# Thermal Relief Valve



## Daddytron (Feb 1, 2012)

Just watched a rerun of "Mythbusters" where they blew a house to bits with a hot-water tank, prompting me to check my Thermal Relief Valve... Pulled the lever, and NOTHING! not a drop. I figured i should just replace the valve, but if it's plugged, what is the rest of the tank going to look like?
I also can't see the expiry date of the tank. 

Should I just replace the whole heater? My house was built in 1992, and as far as I can tell the heater is original.


----------



## mudmixer (Feb 1, 2012)

A bound up PT valve turns a water heater into the most dangerous appliance in a home and the current altitude record is supposedly well over 200' from a basement through a one story house.

Just put on a new valve if you are worried about the safety. A new heater may be a better investment considering the 1992 installation date.

Dick


----------



## Redwood (Feb 5, 2012)

Yes, Water Heaters can go off and launch.

The T&P is the 3rd in line safety device the first 2 are the Thermostat and the ECO. After that your water heater is trying to become a steam boiler and that won't work well especially without a relief valve....

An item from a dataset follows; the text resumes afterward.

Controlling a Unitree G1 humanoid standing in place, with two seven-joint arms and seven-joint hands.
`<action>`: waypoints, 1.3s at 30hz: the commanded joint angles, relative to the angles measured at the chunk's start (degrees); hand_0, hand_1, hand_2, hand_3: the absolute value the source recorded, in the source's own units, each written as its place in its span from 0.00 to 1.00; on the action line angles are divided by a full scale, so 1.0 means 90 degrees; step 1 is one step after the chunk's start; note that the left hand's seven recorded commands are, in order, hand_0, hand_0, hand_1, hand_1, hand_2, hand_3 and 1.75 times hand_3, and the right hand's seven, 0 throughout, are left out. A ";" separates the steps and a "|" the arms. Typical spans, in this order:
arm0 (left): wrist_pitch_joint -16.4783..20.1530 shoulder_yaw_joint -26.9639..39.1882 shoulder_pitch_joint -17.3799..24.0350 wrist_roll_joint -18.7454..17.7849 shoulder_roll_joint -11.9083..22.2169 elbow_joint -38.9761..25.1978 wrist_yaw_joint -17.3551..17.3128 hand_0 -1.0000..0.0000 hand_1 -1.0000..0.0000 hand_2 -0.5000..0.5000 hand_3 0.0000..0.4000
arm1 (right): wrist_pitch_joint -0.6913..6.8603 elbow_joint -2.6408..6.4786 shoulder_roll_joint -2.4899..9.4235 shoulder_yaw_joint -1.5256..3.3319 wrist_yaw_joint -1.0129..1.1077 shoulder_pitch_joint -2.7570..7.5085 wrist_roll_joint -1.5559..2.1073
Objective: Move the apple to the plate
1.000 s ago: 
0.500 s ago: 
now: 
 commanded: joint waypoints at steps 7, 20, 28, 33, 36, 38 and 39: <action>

You may be able to replace the T&P but with a 21 year old water heater I'd just replace the water heater.


----------



## isola96 (Feb 6, 2012)

Now that's interesting I would have thought the hole valve would actually blow out if it didn't work pipes would burst before the hole drum goes?.... Lol


----------



## isola96 (Feb 6, 2012)

I had to YouTube it to believe it but I can tell you I don't want to do plumbing anymore 

[ame]http://www.youtube.com/watch?v=68p4ngS-yME&feature=youtube_gdata_player[/ame]


----------



## oldognewtrick (Feb 6, 2012)

Wow, that was impressive!


----------



## Redwood (Feb 10, 2012)

Plumbing is Serious Business...

And we should always remember that the Plumbing Code is the "Minimum Standard"

When work does not meet code there can be serious health and safety threats...

So if I go off on someone about what they are telling someone to do not meeting code that's just too damn bad...

Don't think an apology is coming...

If you notice the angle of the wall on the home I attached in my post above there wasn't just a hole in the roof...

Every wall was leaning in the whole house....

The cause was the homeowner fixed a leaking T&P Valve with a pipe plug....


----------



## isola96 (Feb 10, 2012)

Redwood said:
			
		

> Plumbing is Serious Business...
> 
> And we should always remember that the Plumbing Code is the "Minimum Standard"
> 
> ...



That picture is scary looks like the Hulk ran into it


----------



## mudmixer (Feb 11, 2012)

It is amazing how many relief valves are made ineffective because of poor/stupid installation or modifications. A proper drain for a valve should stop about 6" from the floor and be straight pipe (unthreaded end).

Dick


----------